5 Reasons to Shoot With Vintage Macro Lenses

Vintage lenses and macro photography? Ok, I'm in.

There are a few areas of photography I love and when they combine, I'm dizzy with glee. Medium format portraits is one, for example. However, two areas I've combined a few times with much enjoyment are vintage lenses and macro photography.

Those of you who know me or my writing will be aware that I love macro photography. So much so, in fact, that it managed to infiltrate my business as a photographer which I wasn't sure would be wholly possible. As Mark Holtze mentions in this video, macro photography transports you into a world with unlimited subjects and angles that many people will have never seen before. The downside, however, is it's usually quite expensive to buy a modern macro lens. Enter, vintage lenses.

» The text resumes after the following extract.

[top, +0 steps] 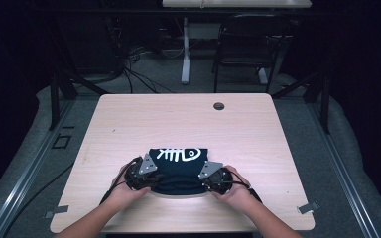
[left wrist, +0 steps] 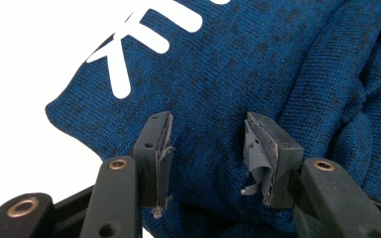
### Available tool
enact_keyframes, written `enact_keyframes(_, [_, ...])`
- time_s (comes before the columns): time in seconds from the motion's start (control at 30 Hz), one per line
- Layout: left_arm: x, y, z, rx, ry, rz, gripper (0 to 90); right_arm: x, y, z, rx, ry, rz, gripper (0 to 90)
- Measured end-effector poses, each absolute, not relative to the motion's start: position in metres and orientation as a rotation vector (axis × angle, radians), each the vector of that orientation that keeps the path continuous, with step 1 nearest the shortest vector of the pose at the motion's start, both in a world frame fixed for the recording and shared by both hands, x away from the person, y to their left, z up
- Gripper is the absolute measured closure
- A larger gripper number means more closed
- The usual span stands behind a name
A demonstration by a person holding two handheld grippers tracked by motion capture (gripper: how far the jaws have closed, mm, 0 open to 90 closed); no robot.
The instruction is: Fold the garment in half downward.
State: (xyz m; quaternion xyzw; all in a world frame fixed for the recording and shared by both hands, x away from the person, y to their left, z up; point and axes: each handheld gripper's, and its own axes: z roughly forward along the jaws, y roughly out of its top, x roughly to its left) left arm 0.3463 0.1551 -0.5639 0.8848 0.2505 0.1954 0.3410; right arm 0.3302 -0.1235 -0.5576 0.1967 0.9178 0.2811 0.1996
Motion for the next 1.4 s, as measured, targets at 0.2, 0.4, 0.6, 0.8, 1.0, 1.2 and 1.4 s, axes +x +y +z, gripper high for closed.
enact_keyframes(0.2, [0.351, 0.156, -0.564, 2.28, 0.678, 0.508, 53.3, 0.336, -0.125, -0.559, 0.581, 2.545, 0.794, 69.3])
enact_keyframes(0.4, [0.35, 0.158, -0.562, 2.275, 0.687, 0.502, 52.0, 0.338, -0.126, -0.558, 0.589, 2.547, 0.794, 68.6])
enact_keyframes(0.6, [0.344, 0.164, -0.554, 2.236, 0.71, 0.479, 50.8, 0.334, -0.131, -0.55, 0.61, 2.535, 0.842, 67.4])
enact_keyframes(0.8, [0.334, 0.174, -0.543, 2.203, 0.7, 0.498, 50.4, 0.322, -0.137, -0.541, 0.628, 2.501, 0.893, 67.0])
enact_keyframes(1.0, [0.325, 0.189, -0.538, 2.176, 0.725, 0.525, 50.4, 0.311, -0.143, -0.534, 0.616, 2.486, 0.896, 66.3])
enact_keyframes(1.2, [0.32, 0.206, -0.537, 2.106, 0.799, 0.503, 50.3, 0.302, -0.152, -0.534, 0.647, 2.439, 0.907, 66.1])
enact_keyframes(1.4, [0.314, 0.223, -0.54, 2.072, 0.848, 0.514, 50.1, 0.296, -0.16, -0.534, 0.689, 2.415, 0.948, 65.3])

I have a dry storage container filled with vintage lenses and cameras. Most of them are average (albeit beautiful) and difficult to get excited about using. A few of them are so unthinkably awful that they are mere ornaments at this point. But occasionally, you'll find some that are brilliant and fun to use. One I would include in that list is a vintage macro lens that — as coincidences go — Holtze uses in this video: the Contax Carl Zeiss 60mm Macro f/2.8. You can pick them up for a few hundred dollars and they are superb. This offers and effective way to dip a toe in macro waters without the financial outlay that might be putting you off!

Do you use a vintage macro lens? Which one is it?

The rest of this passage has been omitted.